• **What needs to be done**
Go through the data below and return each line where the string "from" appears.

**** Task material ****

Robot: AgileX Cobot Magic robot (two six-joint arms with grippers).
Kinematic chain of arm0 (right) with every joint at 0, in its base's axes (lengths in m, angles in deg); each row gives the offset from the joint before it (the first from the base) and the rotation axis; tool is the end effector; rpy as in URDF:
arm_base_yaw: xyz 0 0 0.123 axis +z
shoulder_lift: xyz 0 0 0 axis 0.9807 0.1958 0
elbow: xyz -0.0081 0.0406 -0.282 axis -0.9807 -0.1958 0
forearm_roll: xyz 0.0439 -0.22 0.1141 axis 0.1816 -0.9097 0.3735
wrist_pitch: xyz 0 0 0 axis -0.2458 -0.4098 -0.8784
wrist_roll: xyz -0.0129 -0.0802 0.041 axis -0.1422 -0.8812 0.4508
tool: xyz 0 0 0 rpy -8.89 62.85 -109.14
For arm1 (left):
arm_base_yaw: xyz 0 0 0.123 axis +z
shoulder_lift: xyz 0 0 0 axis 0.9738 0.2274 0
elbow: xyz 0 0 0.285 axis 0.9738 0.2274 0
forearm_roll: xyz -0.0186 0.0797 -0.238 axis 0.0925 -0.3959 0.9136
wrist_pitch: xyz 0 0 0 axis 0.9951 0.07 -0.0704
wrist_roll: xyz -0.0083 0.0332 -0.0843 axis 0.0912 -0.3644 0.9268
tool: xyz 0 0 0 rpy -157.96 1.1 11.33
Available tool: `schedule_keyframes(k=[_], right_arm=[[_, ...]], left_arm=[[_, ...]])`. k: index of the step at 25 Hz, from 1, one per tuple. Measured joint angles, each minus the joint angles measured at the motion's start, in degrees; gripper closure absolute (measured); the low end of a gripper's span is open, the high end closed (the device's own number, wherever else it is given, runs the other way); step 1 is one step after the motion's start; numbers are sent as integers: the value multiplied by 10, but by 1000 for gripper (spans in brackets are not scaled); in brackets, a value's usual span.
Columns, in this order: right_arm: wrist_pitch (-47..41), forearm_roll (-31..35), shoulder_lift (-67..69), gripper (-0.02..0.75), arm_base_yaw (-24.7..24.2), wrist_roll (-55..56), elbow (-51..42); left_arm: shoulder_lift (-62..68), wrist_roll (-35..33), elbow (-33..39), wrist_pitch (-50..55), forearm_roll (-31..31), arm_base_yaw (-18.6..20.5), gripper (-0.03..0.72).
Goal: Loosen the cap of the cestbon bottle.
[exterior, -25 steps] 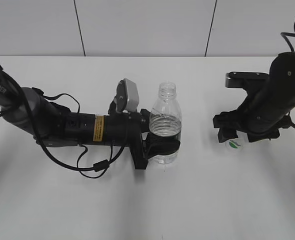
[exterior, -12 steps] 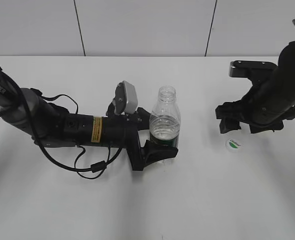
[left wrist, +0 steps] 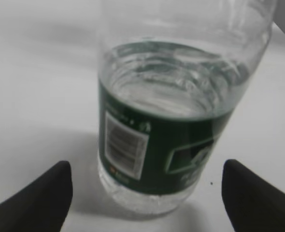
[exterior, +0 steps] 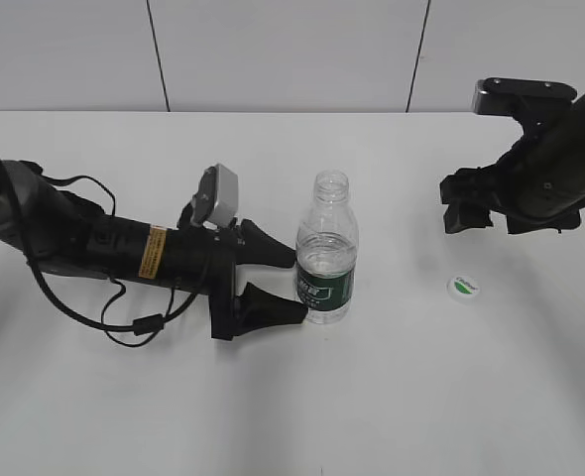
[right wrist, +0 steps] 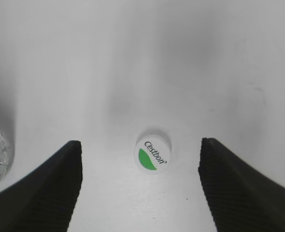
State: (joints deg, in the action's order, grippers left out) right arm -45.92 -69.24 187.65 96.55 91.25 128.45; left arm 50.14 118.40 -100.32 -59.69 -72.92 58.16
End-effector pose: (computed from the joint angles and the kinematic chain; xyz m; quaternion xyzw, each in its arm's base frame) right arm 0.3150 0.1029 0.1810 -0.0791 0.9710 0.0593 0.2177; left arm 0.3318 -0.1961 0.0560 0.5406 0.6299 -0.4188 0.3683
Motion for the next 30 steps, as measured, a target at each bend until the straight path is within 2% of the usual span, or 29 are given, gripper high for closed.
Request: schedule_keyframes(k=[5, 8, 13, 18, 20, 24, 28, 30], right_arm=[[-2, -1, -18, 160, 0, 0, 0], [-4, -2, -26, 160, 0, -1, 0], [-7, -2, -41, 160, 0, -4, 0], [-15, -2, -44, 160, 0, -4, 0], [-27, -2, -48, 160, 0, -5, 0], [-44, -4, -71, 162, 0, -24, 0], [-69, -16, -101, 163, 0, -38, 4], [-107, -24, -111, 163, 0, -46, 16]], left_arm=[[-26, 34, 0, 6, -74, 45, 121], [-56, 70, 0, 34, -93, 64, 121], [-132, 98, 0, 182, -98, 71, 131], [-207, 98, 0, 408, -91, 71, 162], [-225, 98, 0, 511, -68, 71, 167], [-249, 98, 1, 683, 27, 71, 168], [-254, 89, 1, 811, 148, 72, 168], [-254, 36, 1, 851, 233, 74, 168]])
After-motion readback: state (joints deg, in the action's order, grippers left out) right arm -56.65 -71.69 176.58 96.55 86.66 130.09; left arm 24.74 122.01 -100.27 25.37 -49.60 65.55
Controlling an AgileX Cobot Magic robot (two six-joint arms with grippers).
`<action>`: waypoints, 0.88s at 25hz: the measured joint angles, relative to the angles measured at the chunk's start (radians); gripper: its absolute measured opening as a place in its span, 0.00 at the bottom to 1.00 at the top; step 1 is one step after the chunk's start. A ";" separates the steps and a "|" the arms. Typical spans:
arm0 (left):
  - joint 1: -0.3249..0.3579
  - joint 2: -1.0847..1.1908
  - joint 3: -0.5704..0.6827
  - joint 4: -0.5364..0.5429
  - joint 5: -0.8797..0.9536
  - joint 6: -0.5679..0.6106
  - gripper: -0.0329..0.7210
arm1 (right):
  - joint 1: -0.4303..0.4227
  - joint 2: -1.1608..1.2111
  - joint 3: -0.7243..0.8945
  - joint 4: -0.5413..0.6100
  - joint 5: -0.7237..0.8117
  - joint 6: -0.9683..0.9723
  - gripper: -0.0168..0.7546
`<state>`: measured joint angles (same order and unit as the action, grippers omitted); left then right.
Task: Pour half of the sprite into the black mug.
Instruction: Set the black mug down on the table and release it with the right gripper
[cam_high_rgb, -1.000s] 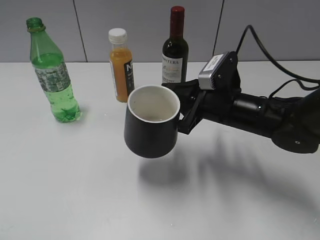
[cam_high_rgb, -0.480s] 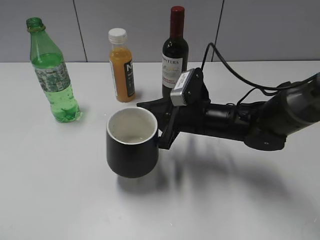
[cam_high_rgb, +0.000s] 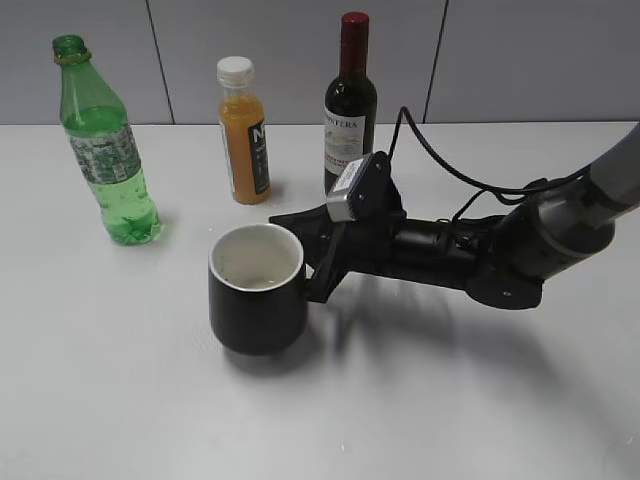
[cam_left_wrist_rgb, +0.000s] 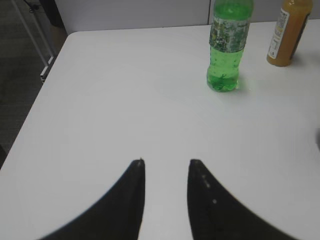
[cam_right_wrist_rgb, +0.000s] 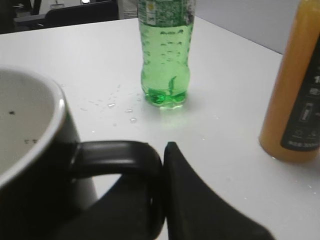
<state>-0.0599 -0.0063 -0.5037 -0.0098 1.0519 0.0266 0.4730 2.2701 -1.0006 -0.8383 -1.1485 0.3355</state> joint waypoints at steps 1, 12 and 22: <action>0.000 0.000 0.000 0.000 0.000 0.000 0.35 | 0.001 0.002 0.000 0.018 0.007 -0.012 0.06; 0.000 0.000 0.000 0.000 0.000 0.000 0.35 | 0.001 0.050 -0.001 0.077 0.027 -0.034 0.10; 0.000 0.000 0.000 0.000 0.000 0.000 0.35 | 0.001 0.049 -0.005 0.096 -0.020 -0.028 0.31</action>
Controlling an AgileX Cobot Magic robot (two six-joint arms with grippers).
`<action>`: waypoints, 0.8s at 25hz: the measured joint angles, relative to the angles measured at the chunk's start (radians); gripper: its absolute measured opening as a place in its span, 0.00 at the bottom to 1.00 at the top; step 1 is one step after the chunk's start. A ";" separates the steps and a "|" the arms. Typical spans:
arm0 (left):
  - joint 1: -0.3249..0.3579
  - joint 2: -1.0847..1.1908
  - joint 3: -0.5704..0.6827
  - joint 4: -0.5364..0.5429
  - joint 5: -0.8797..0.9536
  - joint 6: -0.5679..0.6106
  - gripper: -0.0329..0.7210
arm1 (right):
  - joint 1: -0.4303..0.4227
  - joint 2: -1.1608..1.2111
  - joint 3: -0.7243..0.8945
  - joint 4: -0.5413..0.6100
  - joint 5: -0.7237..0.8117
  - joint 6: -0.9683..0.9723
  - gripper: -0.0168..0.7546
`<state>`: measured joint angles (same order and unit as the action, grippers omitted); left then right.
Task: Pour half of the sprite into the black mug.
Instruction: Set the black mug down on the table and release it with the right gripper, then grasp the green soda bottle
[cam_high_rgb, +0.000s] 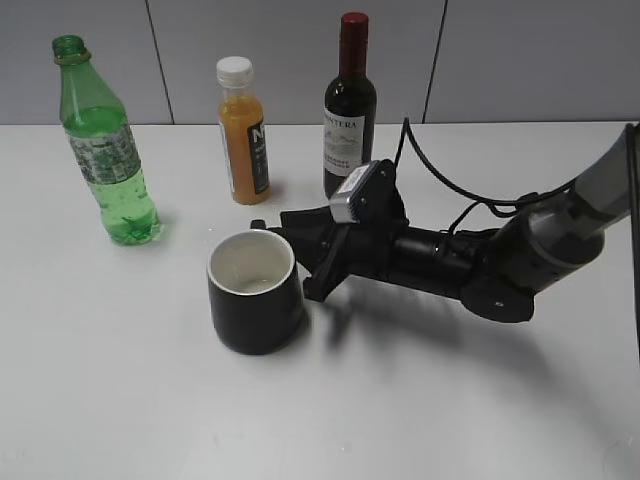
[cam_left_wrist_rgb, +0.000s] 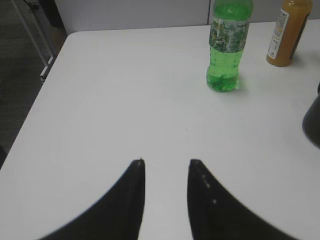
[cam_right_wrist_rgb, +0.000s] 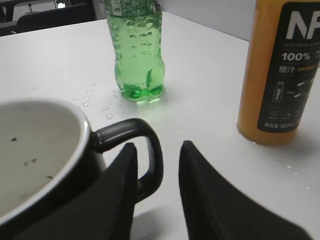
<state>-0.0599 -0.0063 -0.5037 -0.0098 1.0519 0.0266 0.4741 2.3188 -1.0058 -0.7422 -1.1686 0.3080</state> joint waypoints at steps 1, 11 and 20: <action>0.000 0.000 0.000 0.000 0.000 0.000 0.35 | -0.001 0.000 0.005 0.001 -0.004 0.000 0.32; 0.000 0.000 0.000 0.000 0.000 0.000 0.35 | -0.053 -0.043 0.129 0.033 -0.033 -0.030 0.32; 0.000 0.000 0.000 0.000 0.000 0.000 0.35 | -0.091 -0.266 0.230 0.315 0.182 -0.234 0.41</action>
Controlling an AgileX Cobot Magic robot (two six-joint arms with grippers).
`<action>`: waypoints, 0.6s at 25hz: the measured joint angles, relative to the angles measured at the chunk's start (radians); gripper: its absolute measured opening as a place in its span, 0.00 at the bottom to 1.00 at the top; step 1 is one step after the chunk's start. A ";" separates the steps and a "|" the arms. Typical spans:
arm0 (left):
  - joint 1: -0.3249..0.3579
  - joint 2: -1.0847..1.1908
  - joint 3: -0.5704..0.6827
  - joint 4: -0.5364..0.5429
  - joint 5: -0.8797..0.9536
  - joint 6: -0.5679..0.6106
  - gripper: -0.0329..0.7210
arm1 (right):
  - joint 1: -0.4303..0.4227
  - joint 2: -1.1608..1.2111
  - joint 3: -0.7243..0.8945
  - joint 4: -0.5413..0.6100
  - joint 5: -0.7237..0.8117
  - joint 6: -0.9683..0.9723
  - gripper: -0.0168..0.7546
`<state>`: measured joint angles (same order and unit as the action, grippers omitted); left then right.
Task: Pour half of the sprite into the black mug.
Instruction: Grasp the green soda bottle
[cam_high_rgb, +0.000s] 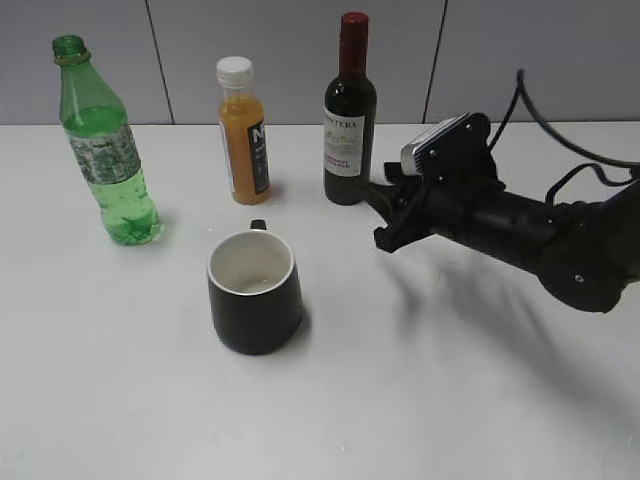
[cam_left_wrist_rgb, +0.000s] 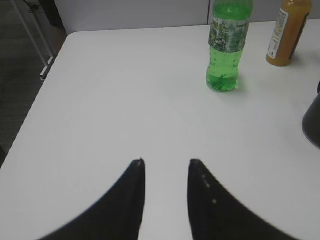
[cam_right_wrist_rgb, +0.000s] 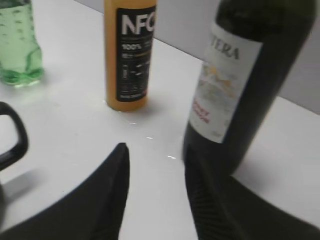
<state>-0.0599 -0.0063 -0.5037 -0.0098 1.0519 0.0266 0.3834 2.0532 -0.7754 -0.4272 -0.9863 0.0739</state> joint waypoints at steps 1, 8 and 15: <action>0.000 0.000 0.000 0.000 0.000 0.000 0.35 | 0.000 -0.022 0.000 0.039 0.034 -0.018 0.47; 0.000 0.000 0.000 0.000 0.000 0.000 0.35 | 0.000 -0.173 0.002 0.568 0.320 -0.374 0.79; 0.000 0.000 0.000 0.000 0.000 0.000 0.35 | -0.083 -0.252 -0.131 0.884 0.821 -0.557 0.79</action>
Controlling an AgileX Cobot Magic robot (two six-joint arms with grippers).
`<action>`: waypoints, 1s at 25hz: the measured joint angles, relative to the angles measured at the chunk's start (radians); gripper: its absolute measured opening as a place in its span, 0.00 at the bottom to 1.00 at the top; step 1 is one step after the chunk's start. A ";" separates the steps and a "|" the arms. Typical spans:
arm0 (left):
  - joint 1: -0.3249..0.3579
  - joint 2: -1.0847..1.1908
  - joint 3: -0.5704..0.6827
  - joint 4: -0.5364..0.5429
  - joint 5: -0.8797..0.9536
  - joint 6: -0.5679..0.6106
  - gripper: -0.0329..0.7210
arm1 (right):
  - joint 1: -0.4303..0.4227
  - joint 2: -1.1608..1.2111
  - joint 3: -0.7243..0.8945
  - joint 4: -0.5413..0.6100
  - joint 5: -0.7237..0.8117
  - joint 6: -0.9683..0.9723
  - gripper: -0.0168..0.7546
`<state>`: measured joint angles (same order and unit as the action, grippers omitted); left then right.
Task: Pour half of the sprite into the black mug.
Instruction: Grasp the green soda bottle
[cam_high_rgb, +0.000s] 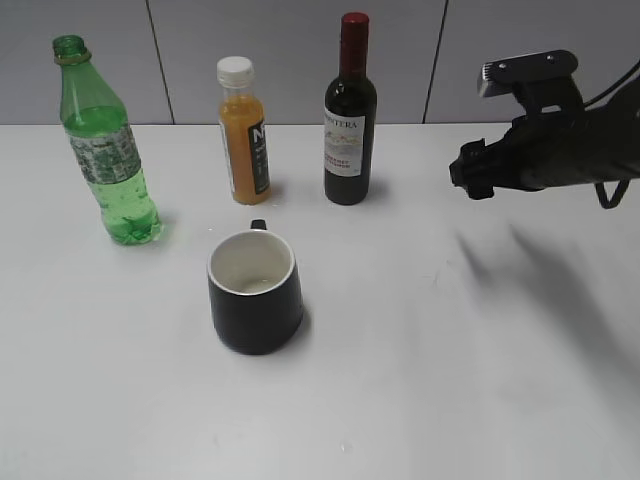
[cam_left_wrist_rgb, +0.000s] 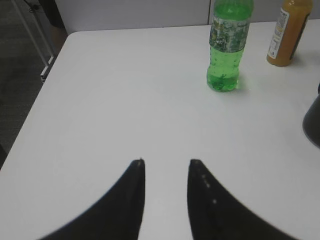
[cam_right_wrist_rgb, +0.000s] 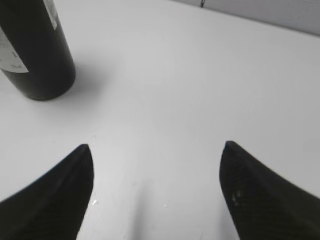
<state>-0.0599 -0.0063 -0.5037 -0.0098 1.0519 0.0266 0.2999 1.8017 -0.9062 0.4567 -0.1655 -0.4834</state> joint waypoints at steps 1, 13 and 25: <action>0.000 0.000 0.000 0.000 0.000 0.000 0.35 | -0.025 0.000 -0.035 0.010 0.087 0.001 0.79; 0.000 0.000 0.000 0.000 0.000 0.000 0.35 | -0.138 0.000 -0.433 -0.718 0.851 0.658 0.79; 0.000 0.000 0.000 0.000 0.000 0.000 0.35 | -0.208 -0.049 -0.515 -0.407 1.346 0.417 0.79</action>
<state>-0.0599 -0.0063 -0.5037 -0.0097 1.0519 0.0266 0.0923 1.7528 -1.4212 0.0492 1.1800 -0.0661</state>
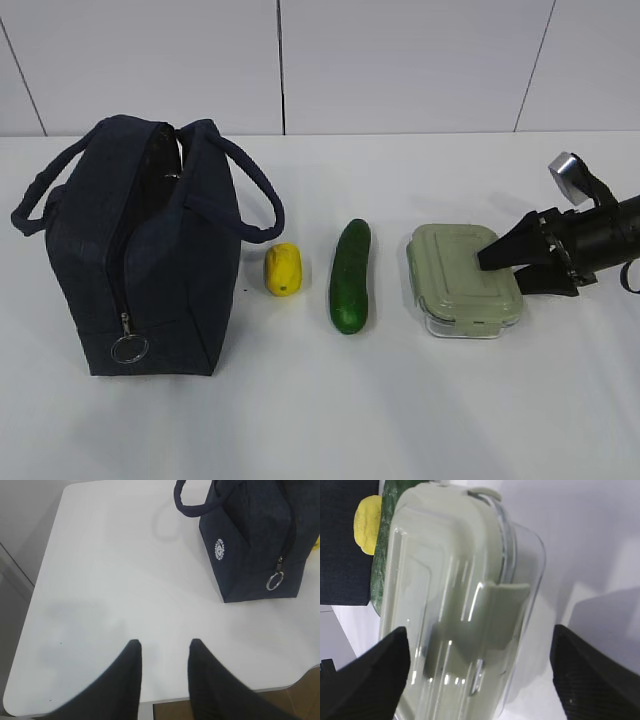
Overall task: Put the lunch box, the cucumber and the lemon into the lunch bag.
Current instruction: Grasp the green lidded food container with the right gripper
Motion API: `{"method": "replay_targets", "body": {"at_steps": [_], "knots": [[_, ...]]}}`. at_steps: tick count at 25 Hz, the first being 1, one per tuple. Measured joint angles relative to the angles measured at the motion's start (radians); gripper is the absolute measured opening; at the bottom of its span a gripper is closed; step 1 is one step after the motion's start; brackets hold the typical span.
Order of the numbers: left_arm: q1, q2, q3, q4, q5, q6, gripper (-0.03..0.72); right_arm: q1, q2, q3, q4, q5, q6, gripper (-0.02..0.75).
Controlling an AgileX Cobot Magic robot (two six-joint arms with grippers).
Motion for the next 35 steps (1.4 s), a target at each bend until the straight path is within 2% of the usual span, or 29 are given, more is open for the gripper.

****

• **Solution to this problem**
Kinematic chain of arm0 (right) with every joint at 0, in its base's axes (lengths in m, angles in deg); each row gives the offset from the joint before it (the first from the base) and the rotation axis; tool is the end effector; rpy as in URDF:
Available tool: `schedule_keyframes(k=[_], right_arm=[[_, ...]], left_arm=[[_, ...]])`. k: index of the step at 25 Hz, from 1, one per tuple. Measured joint angles, each minus the joint angles measured at the motion's start, in degrees; gripper closure absolute (measured); the low end of a gripper's span is open, the high end closed (the device's own number, wherever else it is given, runs the other way); step 1 is one step after the motion's start; numbers are sent as integers: the value multiplied by 10, but by 1000 for gripper (spans in brackets are not scaled); in brackets, a value's usual span.
End-effector pose: (computed from the joint angles and the kinematic chain; xyz m; quaternion xyzw, each in its arm's base frame) right arm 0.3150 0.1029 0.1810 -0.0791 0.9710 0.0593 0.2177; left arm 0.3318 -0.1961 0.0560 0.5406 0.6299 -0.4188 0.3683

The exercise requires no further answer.